Mr Soffa said: "At one time every Valley community had their Jewish congregants. Newport, Swansea and Cardiff are the only ones remaining. Newport is small, Swansea is getting smaller, Cardiff is the biggest.

"When I look to the future I see decline, I see Newport and Swansea virtually ended like Merthyr did a few years ago."

The synagogue in Newport dates back to 1859. In the 1970s, there were about 150 members, but numbers dwindled and now just six remain.

"It's very sad not to have enough people, it's one of those things," said Abraham Davidson, 81, former congregation president.

"The community has shrunk and unfortunately Jewish people cannot have services without 10 men - it has got to be to men unfortunately, because we're still old fashioned but those are the rules."


Revisiting roots

Television presenter Lucy Owen's father was the first boy to have a Bar Mitzvah at Cardiff's Reform Synagogue.

There are letters from her grandfather Myer Cohen to Leslie Corne - one of the leaders of the community - confirming 133 people would attend the event in March 1949 and there would be a reception at the Angel Hotel.

She recalled how she used to visit the reform synagogue in Cardiff with her grandfather when she was a teenager and said it was difficult returning there three decades later.

"He was instrumental in founding the synagogue in the years after the Second World War," she said.

"He had fallen in love and married a Christian woman, and could no longer be an Orthodox Jew. There were others like him, and the Cardiff Reform Synagogue was established.

"Returning there 30 years on was hard for me. Both my grandfather and father have now died, and memories of them and my time spent at the synagogue came flooding back.

"To see this community that had been so important to my family, now feeling vulnerable was very difficult.

"And there was guilt too. My parents left it for me to choose my religion.

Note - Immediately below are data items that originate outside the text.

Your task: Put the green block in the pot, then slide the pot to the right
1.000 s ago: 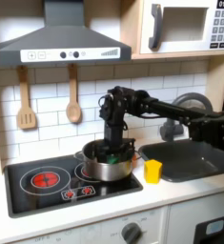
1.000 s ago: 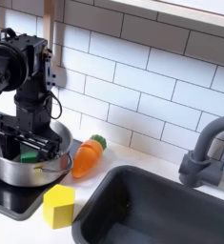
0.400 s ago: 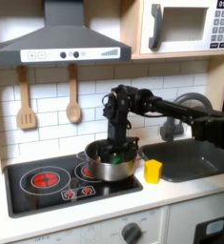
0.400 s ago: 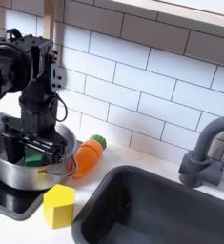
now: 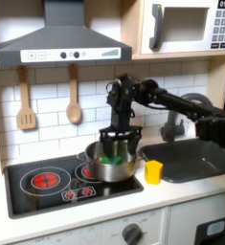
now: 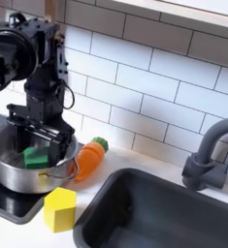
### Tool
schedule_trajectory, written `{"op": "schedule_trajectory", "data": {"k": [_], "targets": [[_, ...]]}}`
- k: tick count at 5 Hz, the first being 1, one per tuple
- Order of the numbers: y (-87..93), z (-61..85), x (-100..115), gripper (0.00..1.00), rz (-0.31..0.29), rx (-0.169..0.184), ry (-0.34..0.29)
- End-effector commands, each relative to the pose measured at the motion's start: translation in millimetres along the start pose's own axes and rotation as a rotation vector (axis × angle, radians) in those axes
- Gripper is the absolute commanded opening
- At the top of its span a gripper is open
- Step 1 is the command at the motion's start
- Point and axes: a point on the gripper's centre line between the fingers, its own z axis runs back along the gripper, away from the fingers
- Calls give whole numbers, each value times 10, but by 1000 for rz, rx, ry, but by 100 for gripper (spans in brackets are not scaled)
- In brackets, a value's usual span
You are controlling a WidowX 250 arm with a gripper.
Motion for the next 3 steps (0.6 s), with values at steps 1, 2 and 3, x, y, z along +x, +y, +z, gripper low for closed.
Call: {"op": "schedule_trajectory", "data": {"k": [1, 2, 3], "targets": [[-69, 486, -134, 100, -84, 13, -62], [-48, 502, -127, 100, -72, 10, -72], [-51, 584, -139, 100, -78, 16, -94]]}}
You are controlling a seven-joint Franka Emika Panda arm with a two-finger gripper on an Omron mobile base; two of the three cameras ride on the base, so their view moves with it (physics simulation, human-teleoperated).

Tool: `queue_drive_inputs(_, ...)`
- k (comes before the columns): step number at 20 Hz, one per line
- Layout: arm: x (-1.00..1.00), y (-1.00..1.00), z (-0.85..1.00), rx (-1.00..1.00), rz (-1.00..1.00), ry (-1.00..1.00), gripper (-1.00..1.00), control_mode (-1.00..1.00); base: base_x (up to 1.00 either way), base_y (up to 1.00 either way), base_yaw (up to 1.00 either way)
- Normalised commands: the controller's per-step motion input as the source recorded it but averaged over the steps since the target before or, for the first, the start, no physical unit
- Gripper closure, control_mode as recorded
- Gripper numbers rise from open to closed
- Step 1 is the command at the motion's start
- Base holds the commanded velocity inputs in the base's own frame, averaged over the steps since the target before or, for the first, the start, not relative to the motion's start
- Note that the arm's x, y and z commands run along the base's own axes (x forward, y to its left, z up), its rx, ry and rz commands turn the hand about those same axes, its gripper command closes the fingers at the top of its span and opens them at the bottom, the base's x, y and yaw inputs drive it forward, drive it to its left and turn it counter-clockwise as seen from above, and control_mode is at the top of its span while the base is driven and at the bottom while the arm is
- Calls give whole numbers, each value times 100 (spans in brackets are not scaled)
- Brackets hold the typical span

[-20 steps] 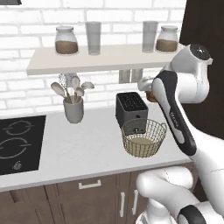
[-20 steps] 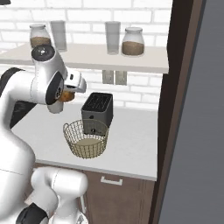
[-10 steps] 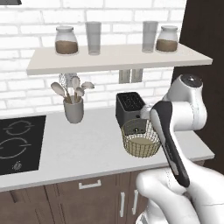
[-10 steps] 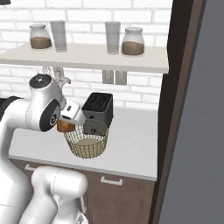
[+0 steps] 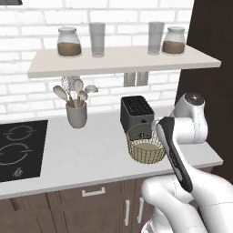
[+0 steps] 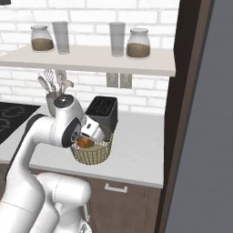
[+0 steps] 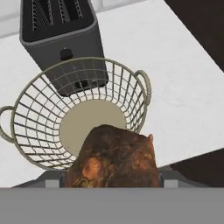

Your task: Open the cabinet, pick up the bread from the cabinet and place it in the basket. Then move the basket to the dining counter.

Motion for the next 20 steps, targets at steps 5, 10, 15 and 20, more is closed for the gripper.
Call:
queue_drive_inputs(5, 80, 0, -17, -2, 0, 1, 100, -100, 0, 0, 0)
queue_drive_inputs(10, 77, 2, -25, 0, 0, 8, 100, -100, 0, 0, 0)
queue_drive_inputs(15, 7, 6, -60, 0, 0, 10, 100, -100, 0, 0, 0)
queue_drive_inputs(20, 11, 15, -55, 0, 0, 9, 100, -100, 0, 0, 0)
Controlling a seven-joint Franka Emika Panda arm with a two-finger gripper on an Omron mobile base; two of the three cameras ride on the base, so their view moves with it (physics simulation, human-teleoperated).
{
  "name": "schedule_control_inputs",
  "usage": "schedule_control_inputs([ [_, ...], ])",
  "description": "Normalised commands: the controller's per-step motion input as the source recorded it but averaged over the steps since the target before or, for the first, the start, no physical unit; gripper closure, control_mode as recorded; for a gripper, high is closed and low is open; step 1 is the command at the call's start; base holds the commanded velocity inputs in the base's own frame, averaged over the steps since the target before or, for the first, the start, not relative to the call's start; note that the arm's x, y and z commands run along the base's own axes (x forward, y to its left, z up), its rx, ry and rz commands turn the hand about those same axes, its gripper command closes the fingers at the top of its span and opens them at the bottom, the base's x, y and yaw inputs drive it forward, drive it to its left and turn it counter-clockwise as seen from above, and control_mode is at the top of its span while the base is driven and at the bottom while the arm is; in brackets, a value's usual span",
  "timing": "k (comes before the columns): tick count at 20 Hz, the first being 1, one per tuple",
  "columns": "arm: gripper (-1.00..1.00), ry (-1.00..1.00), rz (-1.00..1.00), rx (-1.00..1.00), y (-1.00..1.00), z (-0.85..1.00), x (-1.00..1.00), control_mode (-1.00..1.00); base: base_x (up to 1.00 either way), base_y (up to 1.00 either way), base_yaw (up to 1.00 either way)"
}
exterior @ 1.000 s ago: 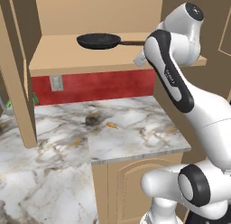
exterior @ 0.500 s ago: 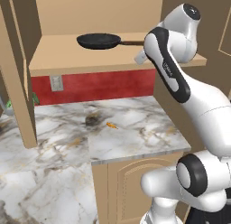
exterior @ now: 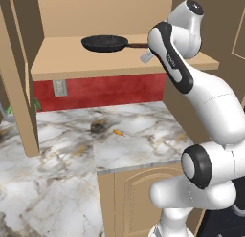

Despite those early visits to the synagogue, I didn't become a practicing Jew.

"I now question whether it's stories like mine that are partly responsible for the dwindling community here in Wales."

Image caption Letter about Lucy Cohen's father's Bar Mitzvah

Even though Cardiff is the largest Jewish community remaining in Wales it has gone from having 5,500 members in the 1960s to less than 500 now.

Mr Soffa said the community are hoping to quell the tide of people leaving and boost their numbers.

He said: "There are a lot of Jews, according to the census at least, in Cardiff and the Vale who are clearly not members of either of the two Cardiff synagogues. We are trying to find out who they are, trying to find out why they are not members of a synagogue and trying to encourage them to join. That is the only way we can increase our numbers."

Prof Nathan Abrams from Bangor University specialises in European Jewish diasporas. He believes it is hard for smaller Jewish communities to retain their members.

"I think the main reason for decline is the older people who are dying are not being replaced by incomers. There are not enough economic opportunities to attract people, and those who grown up in a community think there is not enough reason for them to stay, particularly if they want a Jewish influence on their children, or want them to marry other Jews or go to a Jewish school.

"These people are going to have to go to a bigger community such as London or Manchester where the infrastructure for this is."